> [Task requirements]: Pictures are to be left out; every line from the one that holds "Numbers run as" to the end of the data is to be retyped exactly.

> [Supplied data]:
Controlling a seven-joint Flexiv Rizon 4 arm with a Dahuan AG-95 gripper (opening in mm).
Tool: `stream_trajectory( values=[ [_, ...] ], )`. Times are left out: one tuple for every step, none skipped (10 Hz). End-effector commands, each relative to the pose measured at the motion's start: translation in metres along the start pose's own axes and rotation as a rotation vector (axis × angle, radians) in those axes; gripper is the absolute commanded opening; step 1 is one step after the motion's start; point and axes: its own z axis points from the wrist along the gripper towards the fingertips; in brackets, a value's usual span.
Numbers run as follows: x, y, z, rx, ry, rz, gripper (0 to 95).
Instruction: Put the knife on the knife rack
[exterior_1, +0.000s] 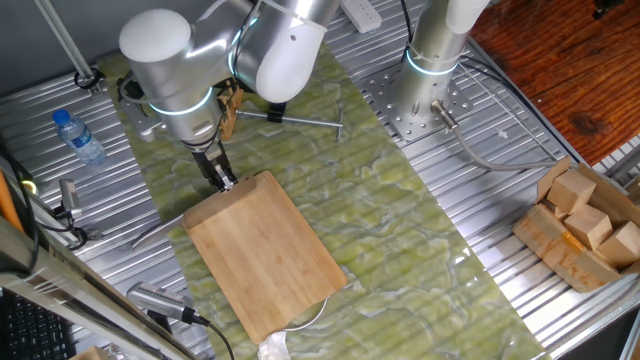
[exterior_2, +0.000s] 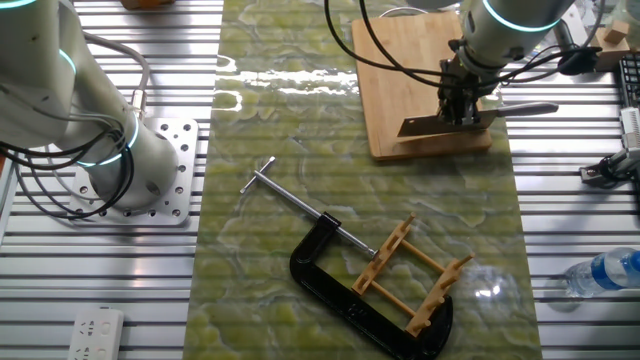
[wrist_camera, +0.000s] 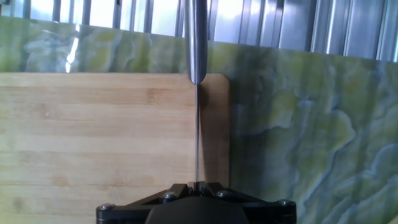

> [Written reply]:
Numbers run as follows: x, y, z, rx, ry, rz, gripper (0 to 95).
Instruction: Put the knife on the knife rack
[exterior_1, +0.000s] 
[exterior_2, +0.000s] 
[wrist_camera, +0.000s] 

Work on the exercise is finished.